The British Sociological Association (BSA) West Midlands Medical Sociology Group held a conference at the University on Friday 16 May which brought together a range of speakers. The event, ‘Under served? Or ‘Hard to reach’: community and participatory approaches in health research touched on diverse topics of health research, however certain themes ran through the day including the problematic nature of designating certain groups and individuals as ‘hard to reach’.
Professor Mark Johnson of De Montfort University gave a passionate keynote speech, drawing on examples from his wealth of experience in the field to call for researchers to reflect on their own position when designing research and choosing research instruments to be used in community based research. Other speakers drew attention to the ways that people with learning disability, mental illness and minority ethnic groups can be successfully involved in research, when researchers take the time and effort to include them.

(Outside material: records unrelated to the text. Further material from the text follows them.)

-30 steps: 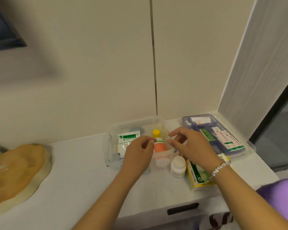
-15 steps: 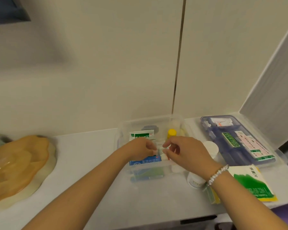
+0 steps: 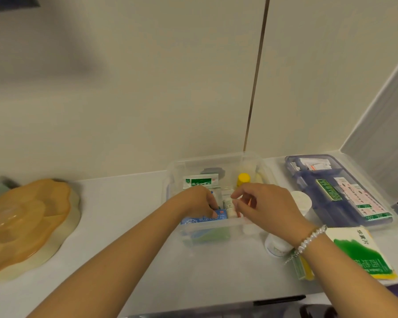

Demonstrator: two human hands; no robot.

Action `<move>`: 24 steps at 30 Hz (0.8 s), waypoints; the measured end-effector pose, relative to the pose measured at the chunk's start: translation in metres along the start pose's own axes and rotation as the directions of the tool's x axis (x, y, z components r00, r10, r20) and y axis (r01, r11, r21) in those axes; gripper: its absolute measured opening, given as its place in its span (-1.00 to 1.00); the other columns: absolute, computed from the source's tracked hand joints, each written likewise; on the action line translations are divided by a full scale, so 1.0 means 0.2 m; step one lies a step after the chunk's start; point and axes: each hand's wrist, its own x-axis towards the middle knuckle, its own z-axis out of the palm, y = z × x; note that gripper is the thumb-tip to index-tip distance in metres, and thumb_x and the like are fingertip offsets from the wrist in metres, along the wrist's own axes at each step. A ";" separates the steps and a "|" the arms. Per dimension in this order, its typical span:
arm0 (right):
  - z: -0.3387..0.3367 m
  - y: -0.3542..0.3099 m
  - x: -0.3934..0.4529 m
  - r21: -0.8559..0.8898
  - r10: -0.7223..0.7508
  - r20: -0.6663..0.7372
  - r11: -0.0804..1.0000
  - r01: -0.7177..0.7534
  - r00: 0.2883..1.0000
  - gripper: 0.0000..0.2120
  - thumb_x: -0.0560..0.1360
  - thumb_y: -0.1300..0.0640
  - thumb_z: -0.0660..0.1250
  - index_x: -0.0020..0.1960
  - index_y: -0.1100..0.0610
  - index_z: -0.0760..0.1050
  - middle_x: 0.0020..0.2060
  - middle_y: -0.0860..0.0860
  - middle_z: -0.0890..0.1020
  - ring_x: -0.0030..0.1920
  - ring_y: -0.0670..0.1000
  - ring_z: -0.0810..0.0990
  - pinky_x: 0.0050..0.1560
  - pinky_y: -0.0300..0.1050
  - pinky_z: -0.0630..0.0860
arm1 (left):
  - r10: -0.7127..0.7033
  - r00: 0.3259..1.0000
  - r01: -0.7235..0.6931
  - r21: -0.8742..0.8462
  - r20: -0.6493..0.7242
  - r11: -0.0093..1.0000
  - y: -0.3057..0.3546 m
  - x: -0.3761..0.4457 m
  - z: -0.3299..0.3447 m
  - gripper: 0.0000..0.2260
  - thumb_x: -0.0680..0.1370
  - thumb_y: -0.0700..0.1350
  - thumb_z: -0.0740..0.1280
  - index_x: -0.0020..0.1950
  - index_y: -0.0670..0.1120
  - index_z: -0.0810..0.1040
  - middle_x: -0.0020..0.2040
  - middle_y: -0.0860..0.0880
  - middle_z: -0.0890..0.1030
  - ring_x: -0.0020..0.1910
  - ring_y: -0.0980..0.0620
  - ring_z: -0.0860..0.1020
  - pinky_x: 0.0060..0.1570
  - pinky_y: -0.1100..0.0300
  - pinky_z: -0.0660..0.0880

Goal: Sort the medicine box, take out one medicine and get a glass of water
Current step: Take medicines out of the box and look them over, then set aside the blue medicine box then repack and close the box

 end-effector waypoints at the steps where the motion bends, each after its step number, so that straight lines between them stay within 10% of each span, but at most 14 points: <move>1: 0.00 0.00 0.00 0.000 -0.003 -0.003 1.000 0.003 1.000 -0.84 0.47 -0.10 0.24 0.00 -0.14 0.53 -0.37 -0.20 0.53 -0.32 -0.16 0.49 -0.27 -0.25 0.41 | 0.001 1.000 -0.002 -0.017 -0.008 1.000 0.00 0.00 0.00 -0.74 0.44 -0.10 0.41 0.12 -0.04 0.61 0.13 -0.02 0.63 0.00 0.03 0.54 -0.02 0.23 0.40; 12: 0.01 0.01 0.01 0.052 0.008 0.010 0.999 -0.008 1.000 -0.63 0.46 -0.16 0.24 0.24 -0.15 0.39 -0.08 -0.23 0.58 -0.22 -0.15 0.55 -0.30 -0.33 0.38 | 0.053 0.964 -0.158 -0.400 -0.261 0.903 0.04 -0.16 -0.16 -0.87 0.40 -0.06 0.45 -0.09 0.13 0.62 -0.16 0.08 0.65 -0.19 0.08 0.61 -0.15 0.10 0.57; 24: -0.13 -0.11 -0.12 0.652 0.119 -0.066 0.757 -0.048 0.991 -0.87 0.46 0.11 0.34 -0.05 -0.09 0.47 -0.23 -0.02 0.68 -0.30 -0.05 0.56 -0.25 -0.12 0.50 | -0.010 0.859 -0.351 -0.604 -0.512 0.715 0.09 -0.53 -0.15 -0.85 0.41 -0.12 0.45 -0.16 0.15 0.61 -0.18 0.14 0.65 -0.30 0.30 0.62 -0.38 0.41 0.53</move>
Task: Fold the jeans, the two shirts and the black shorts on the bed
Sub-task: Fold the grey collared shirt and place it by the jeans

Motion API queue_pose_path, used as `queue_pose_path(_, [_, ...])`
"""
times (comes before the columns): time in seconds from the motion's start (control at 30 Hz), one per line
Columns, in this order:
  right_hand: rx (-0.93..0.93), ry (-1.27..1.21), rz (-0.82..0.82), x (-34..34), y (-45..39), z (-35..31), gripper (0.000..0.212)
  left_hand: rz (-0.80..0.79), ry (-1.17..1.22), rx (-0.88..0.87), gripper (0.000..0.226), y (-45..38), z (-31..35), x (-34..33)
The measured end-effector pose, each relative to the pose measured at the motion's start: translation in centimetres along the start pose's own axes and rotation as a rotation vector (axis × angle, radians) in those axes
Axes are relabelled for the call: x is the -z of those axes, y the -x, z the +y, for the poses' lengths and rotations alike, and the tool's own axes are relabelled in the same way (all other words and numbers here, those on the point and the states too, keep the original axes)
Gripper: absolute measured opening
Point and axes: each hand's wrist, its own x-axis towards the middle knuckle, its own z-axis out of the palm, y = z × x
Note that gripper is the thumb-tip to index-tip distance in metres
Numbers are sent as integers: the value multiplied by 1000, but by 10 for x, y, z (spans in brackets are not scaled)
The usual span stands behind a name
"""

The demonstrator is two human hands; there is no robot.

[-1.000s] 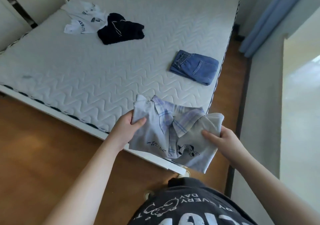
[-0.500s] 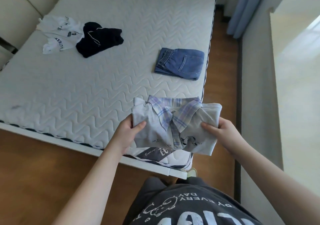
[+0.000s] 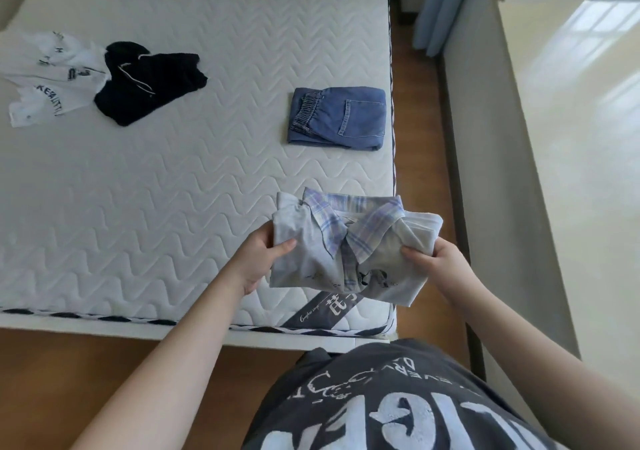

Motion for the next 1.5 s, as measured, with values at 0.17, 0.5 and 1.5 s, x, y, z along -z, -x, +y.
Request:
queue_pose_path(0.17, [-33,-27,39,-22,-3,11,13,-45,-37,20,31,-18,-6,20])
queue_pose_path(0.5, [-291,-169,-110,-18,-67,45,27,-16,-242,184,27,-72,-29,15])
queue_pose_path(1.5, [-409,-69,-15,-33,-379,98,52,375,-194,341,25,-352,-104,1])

The importance of listening to, engaging and understanding seldom heard groups and individuals underpinned the conference. Novel and creative ways of engaging with participants or service-users were shared, some with an aim of increasing engagement and others aiming to explore alternative understandings of health.
The day was dedicated to Connor Sparrowhawk, whose recent death in an NHS Assessment and Treatment Unit may have been avoidable if he and his family had been listened to. Those that took part in the conference were keen to stay in contact with each other and the convenors of the West Midlands Medical Sociology Group, Dr Geraldine Brady (BES) and Dr Pam Lowe (Aston University) will facilitate this through the Group.